Avec la Loi de 1905 chacun est libre de croire. Cela nous parait évident, mais sous l'Ancien régime, il était obligatoire de croire sous peine de condamnation à mort. Ceux qui l'ont oublié pourront se rappeler de l'infâme condamnation à mort en 1766 du Chevalier de la Barre tout simplement parce qu'il avait refusé de se découvrir au passage d'une procession. Condamné pour blasphème, il est brûlé vif en 1766 alors qu'il n'a que 21 ans. Voltaire, et les philosophes des Lumières s'en indignent et leur combat ouvre la voie vers la Laïcité.
La Loi de 1905 affirme aussi le droit de ne pas croire.
Cette liberté, qui nous semble évidente, n'a que 110 ans, et nombre de pays encore aujourd'hui punissent encore de mort les incroyants. Et d'autres " Chevaliers de la Barre ", comme le blogger Raëf Baddoui sont toujours victimes de l'obscurantisme.
Le droit de ne pas croire, comme celui de croire sont donc des avancées caractéristiques de l'Humanisme français, qui est, sur ce point encore, plus progressiste que l'Humanisme anglo-saxon dans lequel la Religion est reine, et l'athéisme une incongruité.
Peu de pays la pratique. Elle recule en Turquie, mais a probablement sauvé l'unité de la Tunisie, faisant de ce pays et de ce peuple courageux, une cible de choix pour les fondamentalistes radicaux, ennemis de la Liberté de conscience.

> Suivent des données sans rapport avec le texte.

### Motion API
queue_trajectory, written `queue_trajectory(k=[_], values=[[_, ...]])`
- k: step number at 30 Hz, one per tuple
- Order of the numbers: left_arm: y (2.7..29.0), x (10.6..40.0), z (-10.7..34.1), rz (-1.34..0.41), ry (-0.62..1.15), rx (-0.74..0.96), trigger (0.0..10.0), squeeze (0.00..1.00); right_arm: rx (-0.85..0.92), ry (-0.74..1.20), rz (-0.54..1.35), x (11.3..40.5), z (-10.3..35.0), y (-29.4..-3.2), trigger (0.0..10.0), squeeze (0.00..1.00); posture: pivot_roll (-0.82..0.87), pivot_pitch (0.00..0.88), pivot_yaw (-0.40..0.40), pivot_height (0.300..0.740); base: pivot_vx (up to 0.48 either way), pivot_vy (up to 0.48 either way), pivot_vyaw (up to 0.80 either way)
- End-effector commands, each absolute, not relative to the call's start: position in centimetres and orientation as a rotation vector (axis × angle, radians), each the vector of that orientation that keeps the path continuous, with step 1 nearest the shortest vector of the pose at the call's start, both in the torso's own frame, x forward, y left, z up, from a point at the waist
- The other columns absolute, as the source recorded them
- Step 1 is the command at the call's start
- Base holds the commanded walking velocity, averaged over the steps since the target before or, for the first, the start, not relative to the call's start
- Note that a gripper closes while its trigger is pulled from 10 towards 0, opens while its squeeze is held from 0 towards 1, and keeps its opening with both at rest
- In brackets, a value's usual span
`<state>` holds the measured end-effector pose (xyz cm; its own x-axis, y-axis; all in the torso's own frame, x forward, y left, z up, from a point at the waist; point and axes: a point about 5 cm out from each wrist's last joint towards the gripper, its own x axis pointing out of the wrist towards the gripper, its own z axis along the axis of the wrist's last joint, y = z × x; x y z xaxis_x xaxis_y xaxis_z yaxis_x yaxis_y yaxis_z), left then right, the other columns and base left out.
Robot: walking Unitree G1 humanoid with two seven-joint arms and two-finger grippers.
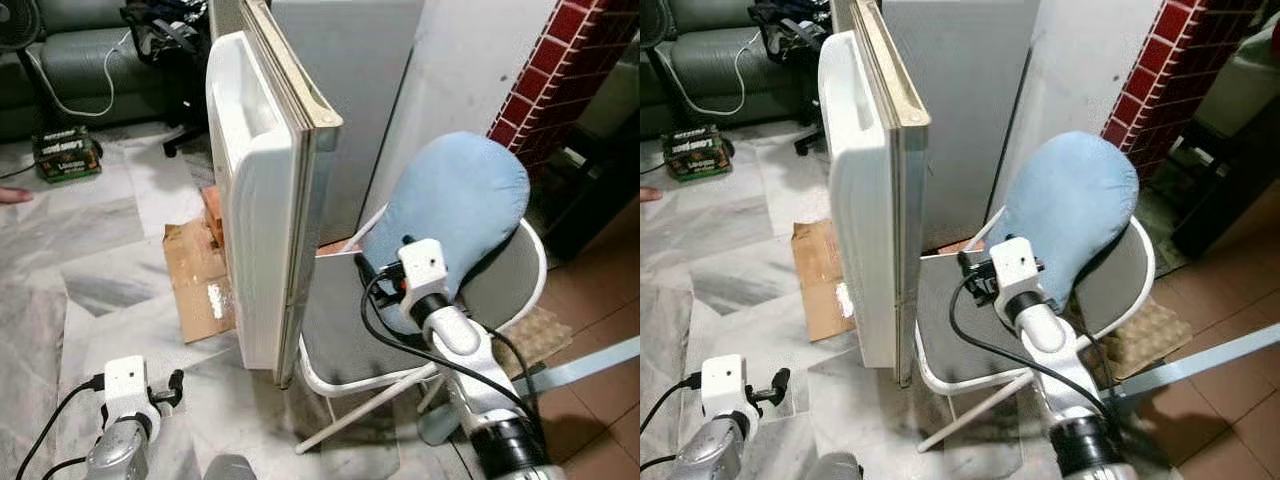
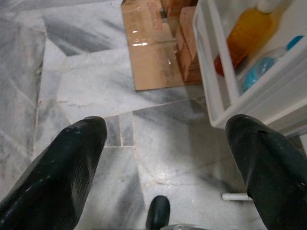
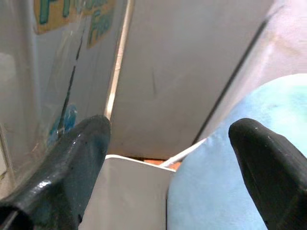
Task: Restocking fridge
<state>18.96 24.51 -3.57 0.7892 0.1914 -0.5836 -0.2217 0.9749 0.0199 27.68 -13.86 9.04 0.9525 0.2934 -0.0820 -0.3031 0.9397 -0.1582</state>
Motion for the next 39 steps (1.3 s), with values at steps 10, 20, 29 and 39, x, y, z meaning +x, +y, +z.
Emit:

Contrairement à ce que les adversaires de la Laïcité veulent faire croire, l'exercice de la pratique religieuse est donc garanti en France. Emile Combes, le bâtisseur de la Loi de séparation des Eglises et de l'Etat l'a conçue dans un esprit dénué " d'hostilité contre les consciences des croyants, mais dans un sentiment de paix sociale et liberté religieuse ".
Dans la République, depuis 1882 et la Loi de Jules Ferry, le bâtisseur de l'Ecole publique, il n'existe qu'un seul sanctuaire, à l'abri du fait religieux, c'est l'école publique, où l'on apprend à penser par soi-même, à s'émanciper de ses origines sociales, culturelles, religieuses, pour aller chercher ce qui nous rassemble, c'est à dire notre humanité.
Ferdinand Buisson, co-Prix Nobel de la Paix en 1927, nommé par Jules Ferry à la direction de l'enseignement en donne une belle définition : " pour faire un républicain il faut prendre l'être humain, si petit et si humble qu'il soit (un enfant, un adolescent, l'homme le plus inculte, le travailleur le plus accablé par l'excès de travail) et lui donner l'idée qui peut penser par lui-même, qu'il ne doit foi ni obéissance à personne, que c'est à lui de chercher la vérité et non pas à la recevoir toute faite d'un maître, d'un directeur, d'un chef quel qu'il soit, temporel ou spirituel. Il n'y a pas d'éducation libérale là où l'on ne met pas l'intelligence en face d'affirmations diverses, d'opinions contraires, en présence du pour et du contre, en lui disant : compare et choisis toi-même! " On ne saurait mieux dire.